There is no job as creative as that of Design Engineer. This guy is
making hundreds of decisions. How many inputs do I need, what size
resistor, how wide should that track be, how do I isolate that from
vibration, etc etc. It's a very very high risk activity. So easy to
overlook something. Many of the decisions are arbitrary. You are just
making your best guess. 

The Japanese produce superior products. When we analyzed their success 30
years ago, we found they used certain tools in the design and validation
phase that U.S. designers didn't. One of these is the FMEA (see web
site). They get a group of engineers together and say" Ok, this is our
best guess on how it should be designed, what's going to fail?". They go
thru each characteristic and rate them for risk. Then they find a way to
prove how far from failure each of those items are.
For example, they'll say"Ok, the alternator is going to fail. This will
produce an ac voltage." So then they measure how large the ac voltage can
get before the device dies. Then they take action if there is not a large
safety margin, retest. They end up with numbers that measure their safety
margin.

So I would encourage reviewing all the various failure modes of the ECM.
Deliberately subject it to experiences beyond what it will normally see.
Unplug each sensor, see how it handles it. Apply heat way beyond normal,
apply vibrations beyond normal. There are very simple ways to do this. It
doesn't have to be some long drawn out thing. 

However, statistically, we know if you have true redundancy in this
particular device, then you get to multiply the probability of failure.
So if the probability of shut down is 1 time in 1000 hours, since we have
two with independent probabilities, our odds plummet to 1 time in 1
million hours. So all you need are two independent circuits. 
When in doubt, just take a look at what the auto designers have done.
They use more than one sensor to measure each characteristic. They
compare the sensor results to historical data. They instantly recognize
the sensor is providing false data, then warn you, and use tables or
other sensor to keep you plugging along. That's why you don't see
vehicles sitting on the side of the road.
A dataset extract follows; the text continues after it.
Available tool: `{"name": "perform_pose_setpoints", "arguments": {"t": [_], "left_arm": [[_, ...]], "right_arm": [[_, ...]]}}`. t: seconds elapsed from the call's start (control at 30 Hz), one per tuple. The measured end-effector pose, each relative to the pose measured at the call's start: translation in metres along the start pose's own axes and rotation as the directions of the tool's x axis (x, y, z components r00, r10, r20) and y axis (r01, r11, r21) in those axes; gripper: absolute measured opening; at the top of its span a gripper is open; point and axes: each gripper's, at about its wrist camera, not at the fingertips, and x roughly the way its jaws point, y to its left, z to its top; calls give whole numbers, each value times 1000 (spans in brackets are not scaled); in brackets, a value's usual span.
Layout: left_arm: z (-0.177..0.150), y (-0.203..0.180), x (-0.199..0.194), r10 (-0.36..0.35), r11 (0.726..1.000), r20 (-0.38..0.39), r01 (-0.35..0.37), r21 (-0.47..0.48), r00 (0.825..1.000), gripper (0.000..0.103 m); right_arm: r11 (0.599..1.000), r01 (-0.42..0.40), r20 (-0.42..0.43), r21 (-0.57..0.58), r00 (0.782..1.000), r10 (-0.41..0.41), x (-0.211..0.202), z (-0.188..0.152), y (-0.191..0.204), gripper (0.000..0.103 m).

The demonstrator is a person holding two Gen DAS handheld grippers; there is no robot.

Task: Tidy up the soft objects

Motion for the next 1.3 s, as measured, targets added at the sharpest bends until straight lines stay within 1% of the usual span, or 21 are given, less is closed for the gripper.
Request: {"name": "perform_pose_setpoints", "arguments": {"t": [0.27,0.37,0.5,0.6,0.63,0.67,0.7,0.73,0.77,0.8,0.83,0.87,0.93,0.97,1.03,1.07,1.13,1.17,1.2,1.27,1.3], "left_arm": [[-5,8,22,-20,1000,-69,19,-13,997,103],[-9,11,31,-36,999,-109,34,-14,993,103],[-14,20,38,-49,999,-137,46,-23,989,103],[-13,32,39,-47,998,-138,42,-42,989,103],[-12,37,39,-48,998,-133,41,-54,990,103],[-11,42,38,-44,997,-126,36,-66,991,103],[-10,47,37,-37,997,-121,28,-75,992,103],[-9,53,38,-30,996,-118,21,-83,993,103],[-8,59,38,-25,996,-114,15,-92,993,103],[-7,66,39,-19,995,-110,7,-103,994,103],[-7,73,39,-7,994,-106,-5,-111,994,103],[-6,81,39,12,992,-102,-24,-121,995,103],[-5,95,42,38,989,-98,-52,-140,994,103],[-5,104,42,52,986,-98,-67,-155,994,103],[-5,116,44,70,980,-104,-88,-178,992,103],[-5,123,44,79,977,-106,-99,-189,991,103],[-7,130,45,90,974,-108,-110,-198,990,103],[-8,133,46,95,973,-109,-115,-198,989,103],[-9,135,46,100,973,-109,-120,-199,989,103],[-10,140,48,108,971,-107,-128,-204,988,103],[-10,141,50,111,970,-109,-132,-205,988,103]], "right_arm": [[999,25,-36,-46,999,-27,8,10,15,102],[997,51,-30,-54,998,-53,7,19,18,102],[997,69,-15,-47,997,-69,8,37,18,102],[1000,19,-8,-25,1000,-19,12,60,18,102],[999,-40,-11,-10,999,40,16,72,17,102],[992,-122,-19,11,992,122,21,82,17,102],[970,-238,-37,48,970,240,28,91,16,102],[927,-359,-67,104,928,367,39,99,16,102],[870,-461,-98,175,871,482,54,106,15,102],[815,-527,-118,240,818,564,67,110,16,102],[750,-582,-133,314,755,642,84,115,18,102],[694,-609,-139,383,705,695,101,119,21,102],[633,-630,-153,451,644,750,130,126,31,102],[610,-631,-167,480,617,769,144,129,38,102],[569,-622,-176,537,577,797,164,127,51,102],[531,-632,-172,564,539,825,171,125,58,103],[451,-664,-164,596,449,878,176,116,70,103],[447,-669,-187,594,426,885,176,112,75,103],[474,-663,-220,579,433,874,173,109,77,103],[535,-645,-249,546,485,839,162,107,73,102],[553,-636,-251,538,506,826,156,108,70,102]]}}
Sorry for being so long winded, I have the impression that stuff like
this haven't been discussed before.


-al wick
Artificial intelligence in cockpit, Cozy IV powered by stock Subaru 2.5
N9032U 200+ hours on engine/airframe from Portland, Oregon
Prop construct, Subaru install, Risk assessment, Glass panel design info:
http://www.maddyhome.com/canardpages/pages/alwick/index.html


On Sat, 4 Jun 2005 07:50:46 -0500 "William" <wschertz@ispwest.com>
writes:
Al,
What changes would be required? (reference your statement below)
Bill Schertz
KIS Cruiser # 4045
----- Original Message ----- 
From: al p wick 
To: Rotary motors in aircraft 
Sent: Friday, June 03, 2005 9:50 PM
Subject: [FlyRotary] Re: Rotary risks

You bring up very important points. If you guys can develop robust
solutions for each of the challenges, then you can end up with a
powerplant that has some fabulous failure modes. Here is a great example,
I suspect your ECM shutdown risk is now somewhere around 1 time in 1000
(maybe 500) hours. But with simple changes that make the system genuinely
redundant, you would automatically raise that to 1 time in 1000000 hours.
That is fantastic for a custom low volume ECM.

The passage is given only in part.